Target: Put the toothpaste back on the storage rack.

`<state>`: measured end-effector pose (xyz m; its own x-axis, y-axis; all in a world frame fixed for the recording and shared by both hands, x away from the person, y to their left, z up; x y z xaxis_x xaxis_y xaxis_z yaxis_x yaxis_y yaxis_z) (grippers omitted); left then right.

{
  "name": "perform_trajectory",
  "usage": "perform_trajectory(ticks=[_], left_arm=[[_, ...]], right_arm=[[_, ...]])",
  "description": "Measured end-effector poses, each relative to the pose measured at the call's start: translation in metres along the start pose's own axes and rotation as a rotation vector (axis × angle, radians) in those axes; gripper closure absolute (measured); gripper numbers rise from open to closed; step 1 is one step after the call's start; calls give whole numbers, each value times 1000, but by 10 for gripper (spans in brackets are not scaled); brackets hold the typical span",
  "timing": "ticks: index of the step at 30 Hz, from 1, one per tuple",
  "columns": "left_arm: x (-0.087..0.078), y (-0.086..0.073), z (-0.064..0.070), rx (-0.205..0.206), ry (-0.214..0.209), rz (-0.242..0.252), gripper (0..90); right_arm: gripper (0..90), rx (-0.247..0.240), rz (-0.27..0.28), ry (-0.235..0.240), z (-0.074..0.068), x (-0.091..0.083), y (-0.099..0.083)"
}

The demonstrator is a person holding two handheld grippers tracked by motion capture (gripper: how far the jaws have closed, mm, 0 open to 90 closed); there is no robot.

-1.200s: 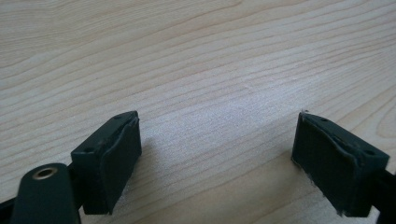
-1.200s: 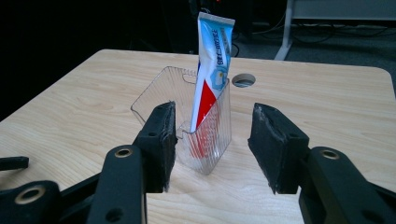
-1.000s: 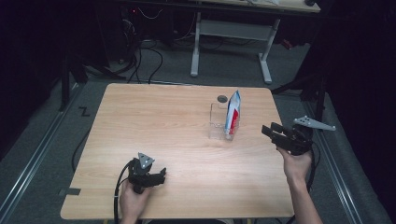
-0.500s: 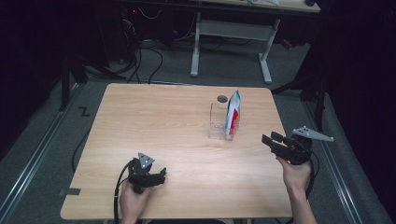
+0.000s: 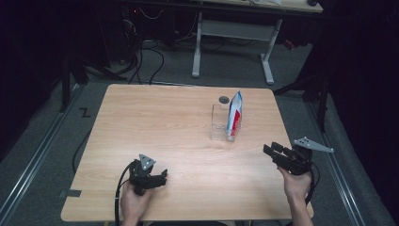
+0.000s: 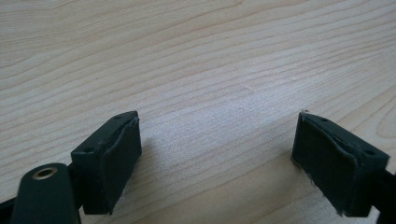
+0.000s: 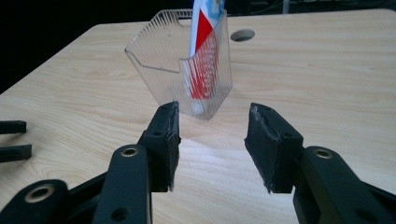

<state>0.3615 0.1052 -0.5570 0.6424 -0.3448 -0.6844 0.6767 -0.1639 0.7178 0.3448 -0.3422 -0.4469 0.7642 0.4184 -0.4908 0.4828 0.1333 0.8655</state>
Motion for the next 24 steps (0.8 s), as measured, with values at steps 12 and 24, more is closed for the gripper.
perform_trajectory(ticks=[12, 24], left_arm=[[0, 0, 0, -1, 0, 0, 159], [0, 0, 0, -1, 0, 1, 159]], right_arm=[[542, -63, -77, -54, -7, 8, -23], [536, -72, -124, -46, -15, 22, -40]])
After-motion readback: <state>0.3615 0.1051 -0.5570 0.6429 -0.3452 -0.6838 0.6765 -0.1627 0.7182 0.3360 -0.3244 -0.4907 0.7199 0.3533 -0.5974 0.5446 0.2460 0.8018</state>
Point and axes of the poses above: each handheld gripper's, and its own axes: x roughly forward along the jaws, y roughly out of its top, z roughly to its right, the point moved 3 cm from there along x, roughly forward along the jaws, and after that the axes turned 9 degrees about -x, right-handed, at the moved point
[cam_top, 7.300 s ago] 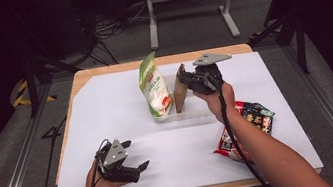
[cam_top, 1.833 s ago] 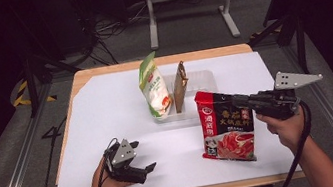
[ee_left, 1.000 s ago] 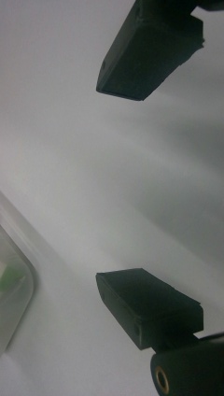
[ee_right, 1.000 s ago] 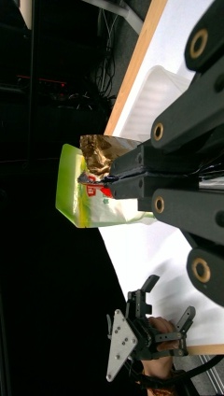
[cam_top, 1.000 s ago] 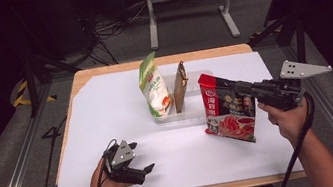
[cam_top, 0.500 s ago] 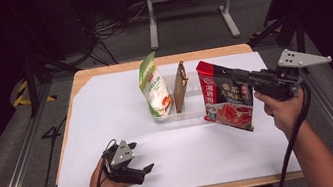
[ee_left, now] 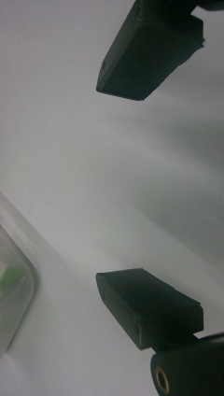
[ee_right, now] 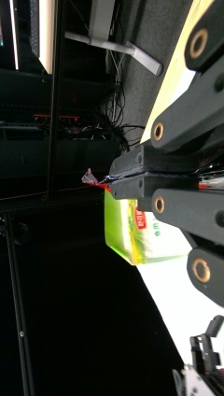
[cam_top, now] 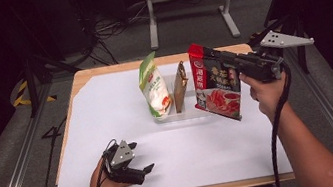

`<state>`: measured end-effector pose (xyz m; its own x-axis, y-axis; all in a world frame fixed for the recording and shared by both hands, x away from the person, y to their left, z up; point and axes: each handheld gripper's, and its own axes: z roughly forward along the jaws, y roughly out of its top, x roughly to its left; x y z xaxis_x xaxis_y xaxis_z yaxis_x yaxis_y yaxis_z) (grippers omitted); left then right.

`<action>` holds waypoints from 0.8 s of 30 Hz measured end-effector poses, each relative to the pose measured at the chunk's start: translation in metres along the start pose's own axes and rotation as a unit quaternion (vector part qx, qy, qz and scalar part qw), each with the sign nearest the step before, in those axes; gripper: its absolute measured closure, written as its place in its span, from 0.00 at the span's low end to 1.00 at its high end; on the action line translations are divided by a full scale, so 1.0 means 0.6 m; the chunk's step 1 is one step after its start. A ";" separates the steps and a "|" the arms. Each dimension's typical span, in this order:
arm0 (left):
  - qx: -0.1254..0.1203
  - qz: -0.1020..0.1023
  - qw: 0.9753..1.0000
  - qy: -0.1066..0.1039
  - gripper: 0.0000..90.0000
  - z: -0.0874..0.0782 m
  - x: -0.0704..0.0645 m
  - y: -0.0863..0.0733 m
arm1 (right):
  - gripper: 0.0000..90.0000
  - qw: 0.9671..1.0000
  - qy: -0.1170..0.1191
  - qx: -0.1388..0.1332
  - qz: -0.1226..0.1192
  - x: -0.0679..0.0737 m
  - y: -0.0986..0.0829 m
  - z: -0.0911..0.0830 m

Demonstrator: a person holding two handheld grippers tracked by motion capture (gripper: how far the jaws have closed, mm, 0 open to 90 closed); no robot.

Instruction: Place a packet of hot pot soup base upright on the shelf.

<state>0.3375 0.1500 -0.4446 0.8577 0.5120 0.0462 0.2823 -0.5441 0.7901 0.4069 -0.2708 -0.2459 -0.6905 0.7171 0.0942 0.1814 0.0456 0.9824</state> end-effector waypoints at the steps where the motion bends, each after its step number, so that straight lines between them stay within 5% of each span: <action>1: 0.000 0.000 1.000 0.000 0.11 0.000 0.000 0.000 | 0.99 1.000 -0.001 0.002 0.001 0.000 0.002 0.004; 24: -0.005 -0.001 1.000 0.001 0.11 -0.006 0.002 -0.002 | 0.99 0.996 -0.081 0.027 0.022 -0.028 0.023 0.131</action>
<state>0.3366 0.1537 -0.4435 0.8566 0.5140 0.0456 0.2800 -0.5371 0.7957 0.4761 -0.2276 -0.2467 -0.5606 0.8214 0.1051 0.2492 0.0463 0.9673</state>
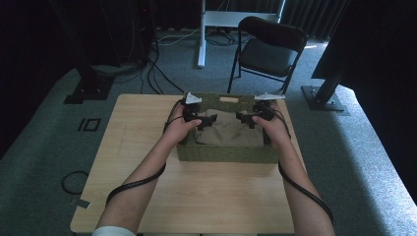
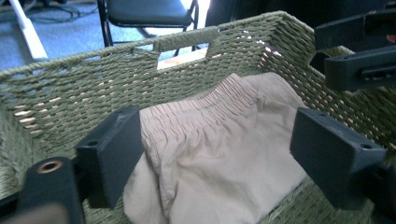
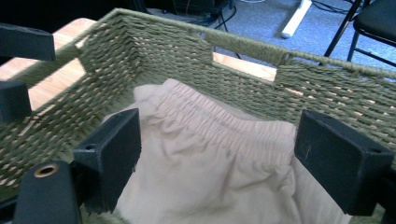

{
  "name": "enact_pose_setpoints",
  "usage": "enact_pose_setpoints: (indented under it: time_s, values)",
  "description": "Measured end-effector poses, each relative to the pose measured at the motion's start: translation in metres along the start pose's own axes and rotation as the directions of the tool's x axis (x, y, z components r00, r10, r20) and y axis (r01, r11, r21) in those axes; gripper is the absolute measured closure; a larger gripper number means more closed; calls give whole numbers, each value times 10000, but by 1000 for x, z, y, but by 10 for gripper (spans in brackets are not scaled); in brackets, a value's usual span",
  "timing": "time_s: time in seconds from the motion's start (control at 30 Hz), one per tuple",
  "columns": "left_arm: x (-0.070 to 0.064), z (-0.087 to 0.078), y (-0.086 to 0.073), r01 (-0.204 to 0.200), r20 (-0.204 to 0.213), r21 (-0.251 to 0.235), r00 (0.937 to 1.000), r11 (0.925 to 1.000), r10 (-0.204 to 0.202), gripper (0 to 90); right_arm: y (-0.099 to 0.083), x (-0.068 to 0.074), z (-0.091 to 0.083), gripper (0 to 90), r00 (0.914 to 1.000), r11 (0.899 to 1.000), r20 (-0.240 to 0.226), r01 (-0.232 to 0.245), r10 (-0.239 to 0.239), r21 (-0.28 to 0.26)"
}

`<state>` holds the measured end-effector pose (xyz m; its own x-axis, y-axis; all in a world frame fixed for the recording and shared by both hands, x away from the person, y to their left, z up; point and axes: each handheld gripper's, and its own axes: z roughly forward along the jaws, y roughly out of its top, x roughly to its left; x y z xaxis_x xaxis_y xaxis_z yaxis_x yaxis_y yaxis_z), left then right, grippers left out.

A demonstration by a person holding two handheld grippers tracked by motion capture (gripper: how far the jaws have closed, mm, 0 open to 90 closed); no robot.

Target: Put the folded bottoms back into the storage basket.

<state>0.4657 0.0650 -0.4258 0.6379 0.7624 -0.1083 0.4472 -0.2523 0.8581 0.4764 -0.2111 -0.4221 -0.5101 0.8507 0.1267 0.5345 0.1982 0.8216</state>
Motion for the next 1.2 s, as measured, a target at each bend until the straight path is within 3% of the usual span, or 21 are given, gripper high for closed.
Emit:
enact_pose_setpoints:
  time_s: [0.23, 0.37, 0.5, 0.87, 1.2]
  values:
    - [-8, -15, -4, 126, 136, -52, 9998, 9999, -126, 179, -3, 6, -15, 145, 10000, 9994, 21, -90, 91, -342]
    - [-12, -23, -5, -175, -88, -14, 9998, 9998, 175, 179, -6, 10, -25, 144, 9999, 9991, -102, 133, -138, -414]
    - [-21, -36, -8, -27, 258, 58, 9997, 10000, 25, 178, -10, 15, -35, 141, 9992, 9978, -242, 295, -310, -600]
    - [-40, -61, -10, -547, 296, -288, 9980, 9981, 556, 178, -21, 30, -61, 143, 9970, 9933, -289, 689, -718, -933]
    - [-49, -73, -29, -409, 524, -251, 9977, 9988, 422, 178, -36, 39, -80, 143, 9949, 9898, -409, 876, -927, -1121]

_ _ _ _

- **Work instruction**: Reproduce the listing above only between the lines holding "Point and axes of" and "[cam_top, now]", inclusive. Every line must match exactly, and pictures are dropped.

- **Solution to the problem**:
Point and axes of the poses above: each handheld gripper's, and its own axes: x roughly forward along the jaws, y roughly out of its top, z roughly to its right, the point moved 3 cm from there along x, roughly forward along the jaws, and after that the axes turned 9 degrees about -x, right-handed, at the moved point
[cam_top, 7.300 s ago] 
[cam_top, 1.833 s ago] 
[ee_left, 1.000 s ago] 
[ee_right, 1.000 s ago] 
[cam_top, 1.000 s ago] 
[cam_top, 0.500 s ago] 
[ee_left, now] 
[ee_right, now] 
[cam_top, now] 

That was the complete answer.